1. Umfassende Novellierung bzw. Modernisierung des Thüringer Datenschutzgesetzes und anderer datenschutzrelevanter Vorschriften des Landes, hierbei sind insbesondere folgende Eckpunkte zu berücksichtigen:

a) Umsetzung der Rechtsprechung des Bundesverfassungsgerichts und des Europäischen Gerichtshofs, insbesondere zur völligen Unabhängigkeit der Datenschutzaufsicht und der Vorratsdatenspeicherung

b) Verankerung konkreter Schutzziele und Grundsätze, insbesondere Prinzip der Datensparsamkeit, Verbot der Profilbildung, Angleichung der Regelungen für öffentliche und nicht öffentliche Stellen, Minimierung der Zahl der "Spezialregelungen" außerhalb des Datenschutzgesetzes

c) Schaffung möglichst "technikneutraler" Normen, die in Auslegung und Anwendung ihr hohes Schutzniveau behalten trotz Fortentwicklung der Informationstechnik, integrierter Datenschutz "in Produkten und Verfahren"

d) Stärkung der Betroffenenrechte (Transparenz der IT-Prozesse, umfassende Auskunftsrechte, Einwilligungsprinzip, Rechte auf Löschung)

e) Datenschutzrecht "internetfähig" machen

f) Verstärkung der Verfahren zur Eigenkontrolle ("Auditing")

g) Praktisch wirksamer Sanktionskatalog bei Verstößen/Mängeln

h) Bürger- bzw. anwenderfreundliche klare Strukturierung und Formulierung des Gesetzestextes

i) Jugendschutz per Datenschutz, Datenschutz als Bildungsaufgabe

Insbesondere sollten dabei auch die Eckpunkte der Konferenz der Datenschutzbeauftragten des Bundes und der Länder für "Ein modernes Datenschutzrecht für das 21. Jahrhundert" Berücksichtigung finden, die am 2. Juni 2010 der Öffentlichkeit vorgestellt wurden.

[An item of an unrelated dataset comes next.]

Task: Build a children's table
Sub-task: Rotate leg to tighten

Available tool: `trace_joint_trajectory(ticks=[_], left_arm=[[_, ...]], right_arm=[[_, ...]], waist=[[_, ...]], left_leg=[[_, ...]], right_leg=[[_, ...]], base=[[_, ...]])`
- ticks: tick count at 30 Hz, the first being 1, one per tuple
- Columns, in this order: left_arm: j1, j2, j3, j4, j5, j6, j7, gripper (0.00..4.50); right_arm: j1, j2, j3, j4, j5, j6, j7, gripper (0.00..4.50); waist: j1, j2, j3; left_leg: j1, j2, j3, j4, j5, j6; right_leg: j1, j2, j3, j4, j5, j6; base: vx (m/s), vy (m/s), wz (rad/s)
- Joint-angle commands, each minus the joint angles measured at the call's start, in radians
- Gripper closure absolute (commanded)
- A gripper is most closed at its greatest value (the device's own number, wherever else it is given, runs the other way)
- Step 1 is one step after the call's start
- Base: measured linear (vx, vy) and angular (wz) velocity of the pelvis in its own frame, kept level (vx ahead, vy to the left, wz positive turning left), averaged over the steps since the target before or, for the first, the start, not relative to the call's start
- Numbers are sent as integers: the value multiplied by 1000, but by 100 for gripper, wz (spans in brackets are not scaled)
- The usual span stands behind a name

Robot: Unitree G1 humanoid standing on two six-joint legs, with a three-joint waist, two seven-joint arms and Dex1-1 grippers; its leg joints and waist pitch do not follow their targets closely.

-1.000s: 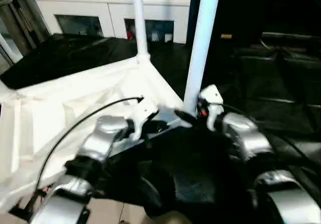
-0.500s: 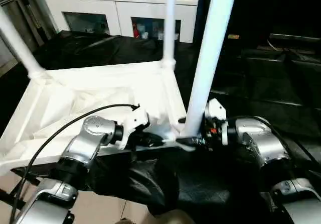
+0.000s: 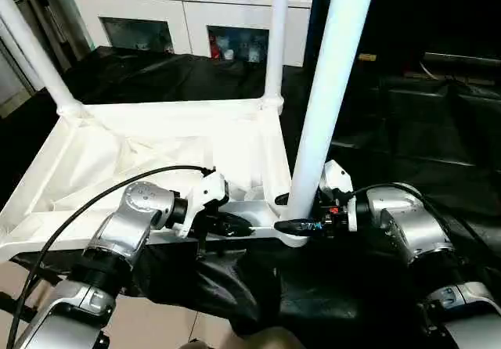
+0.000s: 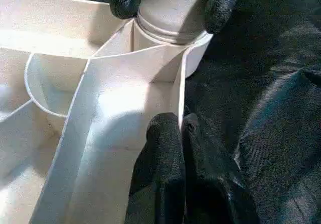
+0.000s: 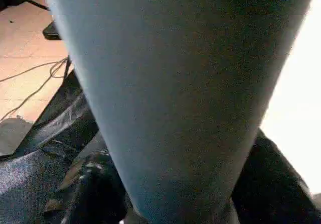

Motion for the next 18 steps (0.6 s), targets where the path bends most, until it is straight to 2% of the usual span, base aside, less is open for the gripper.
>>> trace_joint_trajectory(ticks=[1,2,6,10,12,15,16,18], left_arm=[[-5,-10,7,-29,-26,3,28,450],[-2,-14,7,-32,-27,7,33,450],[-2,-48,23,-30,-19,27,103,450],[-22,-110,45,3,8,47,248,450],[-36,-149,46,23,33,60,332,450],[-54,-198,47,51,61,73,430,450],[-57,-204,48,54,63,75,441,450],[-80,-268,48,87,84,82,555,450]], right_arm=[[31,13,59,5,-8,32,33,220],[35,17,55,2,-3,39,28,228],[52,47,34,1,2,49,-40,239],[34,112,-20,70,-9,50,-228,246],[24,157,-44,106,-20,51,-346,246],[17,209,-62,144,-33,73,-481,247],[15,216,-64,150,-37,72,-502,247],[-18,292,-102,235,-58,83,-720,247]], waist=[[-1,-6,-63],[-2,-9,-63],[-2,-8,-62],[-8,-7,-54],[-14,-10,-52],[-23,-12,-49],[-24,-8,-50],[-33,-8,-47]], left_leg=[[6,17,7,-65,-216,65],[5,16,8,-64,-215,65],[5,16,8,-65,-210,64],[9,13,5,-72,-283,29],[8,11,1,-75,-293,11],[13,8,0,-78,-325,6],[14,8,0,-77,-325,4],[15,5,-1,-80,-343,-2]], right_leg=[[53,-35,25,-65,-130,-276],[53,-34,26,-65,-129,-276],[52,-34,26,-65,-130,-272],[47,-39,27,-81,-282,-239],[48,-40,28,-87,-354,-202],[43,-37,28,-95,-400,-179],[44,-38,29,-95,-396,-179],[39,-36,28,-99,-420,-169]], base=[[0,0,0],[0,0,0],[0,0,0],[0,0,0],[0,0,0],[0,0,0],[0,0,0],[0,0,0]])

2. Umfassende Evaluierung des Datenschutzes in den Thüringer Kommunen unter Auswertung der Ergebnisse der repräsentativen Untersuchung des Thüringer Landesbeauftragten für den Datenschutz in 40 Thüringer Kommunen, insbesondere mit folgenden Schwerpunkten:

a) Ergebnisse bzw. Konsequenzen aus den Prüfungen bzw. Beanstandungen des Thüringer Landesbeauftragten für den Datenschutz bei den überprüften Kommunen

b) Problem der Einbeziehung privater Dritter in die Datenverarbeitung

c) Aufgaben und Handlungsmöglichkeiten der Kommunalaufsicht (Landesverwaltungsamt, Ministerium) in Sachen Datenschutz bei Kommunen

d) Handlungsmöglichkeiten von Kommunen mit Blick auf datenschutzrechtliche Zusammenarbeit (eingeschlossen Unterstützungs- und Förderungsmöglichkeiten durch das Ministerium)

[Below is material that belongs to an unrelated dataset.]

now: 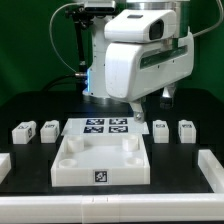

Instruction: Assemble one leg

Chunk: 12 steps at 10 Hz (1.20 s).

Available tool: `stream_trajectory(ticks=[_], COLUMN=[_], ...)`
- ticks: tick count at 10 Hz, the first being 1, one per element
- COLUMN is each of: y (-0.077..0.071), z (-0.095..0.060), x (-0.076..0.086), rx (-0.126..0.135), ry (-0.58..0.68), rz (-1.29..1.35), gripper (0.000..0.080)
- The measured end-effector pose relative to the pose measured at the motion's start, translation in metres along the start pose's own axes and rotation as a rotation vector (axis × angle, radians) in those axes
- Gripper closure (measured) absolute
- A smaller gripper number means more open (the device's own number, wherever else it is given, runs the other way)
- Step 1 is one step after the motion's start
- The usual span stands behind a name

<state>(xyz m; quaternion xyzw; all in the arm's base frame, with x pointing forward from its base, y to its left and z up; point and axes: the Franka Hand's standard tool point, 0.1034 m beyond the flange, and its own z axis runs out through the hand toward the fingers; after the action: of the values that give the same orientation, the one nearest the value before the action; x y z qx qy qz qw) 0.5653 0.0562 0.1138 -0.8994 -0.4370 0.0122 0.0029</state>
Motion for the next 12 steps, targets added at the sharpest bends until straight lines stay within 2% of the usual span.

3. Pläne der Landesregierung auf Nachprüfung und Verbesserung der datenschutzrechtlichen Standards in anderen Bereichen der Landesverwaltung


4. Handlungsmöglichkeiten und -schritte von öffentlichen Stellen in Thüringen gegen Google-Street-View und andere datenschutzrelevante (Groß-)Projekte privater Unternehmen


B. Bundesebene bzw. - soweit Mitwirkungsmöglichkeiten bestehen - auf europäischer Ebene:

1. Aktivitäten zur Modernisierung des Bundesdatenschutzgesetzes unter Berücksichtigung der "Eckpunkte" der Konferenz der Datenschutzbeauftragten mittels Bundesratsinitiative und Diskussionsvorschlägen in den Fachministerkonferenzen

2. Handlungsmöglichkeiten und -schritte von öffentlichen Stellen auf Bundesebene gegen Google-Street-View und andere datenschutzrelevante (Groß-)Projekte privater Unternehmen nutzen

Hierbei sollen auch die Ergebnisse der Diskussion der Konferenz der Justizministerinnen und Justizminister des Bundes und der Länder auf deren Frühjahrstagung 2010 berücksichtigt werden.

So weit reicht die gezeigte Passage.